Where did the idea for Twitter come from?

Twitter started as an internal project within the podcasting company Odeo. Jack Dorsey, and engineer, had long been interested in status updates. Jack developed the idea, along with Biz Stone, and the first prototype was built in two weeks in March 2006 and launched publicly in August of 2006. The service grew popular very quickly and it soon made sense for Twitter to move outside of Odea. In May 2007, Twitter Inc was founded.

How is Twitter built?

Our engineering team works with a web application framework called Ruby on Rails. We all work on Apple computers except for testing purposes. 

We built Twitter using Ruby on Rails because it allows us to work quickly and easily--our team likes to deploy features and changes multiple times per day. Rails provides skeleton code frameworks so we don't have to re-invent the wheel every time we want to add something simple like a sign in form or a picture upload feature.

How do you make money from Twitter?

There are a few ways that Twitter makes money. We have licensing deals in place with Google, Yahoo!, and Microsoft's Bing to give them access to the "firehose" - a stream of tweets so that they can more easily incorporate those tweets into their search results.

In Summer 2010, we launched our Promoted Tweets product. Promoted Tweets are a special kind of tweet which appear at the top of search results within, if a company has bid on that keyword. Unlike search results in search engines, Promoted Tweets are normal tweets from a business, so they are as interactive as any other tweet - you can @reply, favorite or retweet a Promoted Tweet. 

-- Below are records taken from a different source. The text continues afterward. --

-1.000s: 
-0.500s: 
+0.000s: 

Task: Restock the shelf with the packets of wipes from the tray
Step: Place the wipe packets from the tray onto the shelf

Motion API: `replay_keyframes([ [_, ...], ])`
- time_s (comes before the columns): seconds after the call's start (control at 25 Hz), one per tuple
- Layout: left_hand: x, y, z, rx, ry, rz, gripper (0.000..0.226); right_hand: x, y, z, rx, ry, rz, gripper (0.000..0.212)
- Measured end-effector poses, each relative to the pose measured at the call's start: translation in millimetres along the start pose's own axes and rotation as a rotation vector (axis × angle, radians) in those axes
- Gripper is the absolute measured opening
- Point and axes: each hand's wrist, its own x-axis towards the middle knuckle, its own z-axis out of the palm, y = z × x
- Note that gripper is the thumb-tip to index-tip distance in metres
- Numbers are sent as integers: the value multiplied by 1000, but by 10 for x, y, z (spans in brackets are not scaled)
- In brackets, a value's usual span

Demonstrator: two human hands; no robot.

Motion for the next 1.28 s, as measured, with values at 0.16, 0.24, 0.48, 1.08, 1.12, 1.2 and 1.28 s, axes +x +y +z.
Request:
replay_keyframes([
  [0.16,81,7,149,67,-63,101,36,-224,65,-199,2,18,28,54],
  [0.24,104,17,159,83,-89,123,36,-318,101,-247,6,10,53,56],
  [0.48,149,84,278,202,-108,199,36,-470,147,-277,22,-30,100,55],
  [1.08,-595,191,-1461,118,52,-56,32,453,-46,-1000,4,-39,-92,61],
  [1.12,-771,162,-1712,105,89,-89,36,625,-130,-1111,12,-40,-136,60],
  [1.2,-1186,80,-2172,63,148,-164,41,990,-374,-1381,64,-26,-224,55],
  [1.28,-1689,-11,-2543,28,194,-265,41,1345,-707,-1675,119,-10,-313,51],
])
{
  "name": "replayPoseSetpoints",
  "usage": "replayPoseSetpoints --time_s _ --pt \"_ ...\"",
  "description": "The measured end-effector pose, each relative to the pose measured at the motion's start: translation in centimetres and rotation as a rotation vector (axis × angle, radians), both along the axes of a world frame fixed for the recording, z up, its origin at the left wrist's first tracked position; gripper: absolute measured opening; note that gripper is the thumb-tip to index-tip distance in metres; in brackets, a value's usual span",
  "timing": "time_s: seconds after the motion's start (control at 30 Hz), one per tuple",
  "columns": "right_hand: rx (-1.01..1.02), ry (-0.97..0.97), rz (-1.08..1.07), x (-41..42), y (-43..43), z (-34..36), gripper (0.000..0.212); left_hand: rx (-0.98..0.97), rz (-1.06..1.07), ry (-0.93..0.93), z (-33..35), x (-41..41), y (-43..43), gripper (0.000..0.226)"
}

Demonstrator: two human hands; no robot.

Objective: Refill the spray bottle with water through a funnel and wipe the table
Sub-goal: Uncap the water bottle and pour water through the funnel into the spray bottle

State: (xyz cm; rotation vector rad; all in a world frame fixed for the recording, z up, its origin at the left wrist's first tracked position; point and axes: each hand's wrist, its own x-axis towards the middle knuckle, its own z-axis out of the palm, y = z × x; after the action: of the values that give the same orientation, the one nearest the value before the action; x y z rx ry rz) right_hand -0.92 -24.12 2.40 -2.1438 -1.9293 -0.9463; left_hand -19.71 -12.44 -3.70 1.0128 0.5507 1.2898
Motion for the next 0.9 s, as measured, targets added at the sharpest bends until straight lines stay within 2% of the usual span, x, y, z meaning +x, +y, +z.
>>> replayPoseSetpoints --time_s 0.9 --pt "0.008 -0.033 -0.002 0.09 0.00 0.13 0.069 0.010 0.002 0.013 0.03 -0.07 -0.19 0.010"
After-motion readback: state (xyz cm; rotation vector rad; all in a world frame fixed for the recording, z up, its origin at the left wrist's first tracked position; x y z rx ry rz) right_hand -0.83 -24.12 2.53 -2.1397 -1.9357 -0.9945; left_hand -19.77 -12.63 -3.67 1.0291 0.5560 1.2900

At the same time, we launched Promoted Trends, where companies can place a trend (clearly marked Promoted) within Twitter's Trending Topics. These are especially effective for upcoming launches, like a movie or album release.

Lastly, we started a Twitter account called @earlybird where we partner with other companies to provide users with a special, short-term deal. For example, we partnered with Virgin America for a special day of fares on that were only accessible through the link in the @earlybird tweet.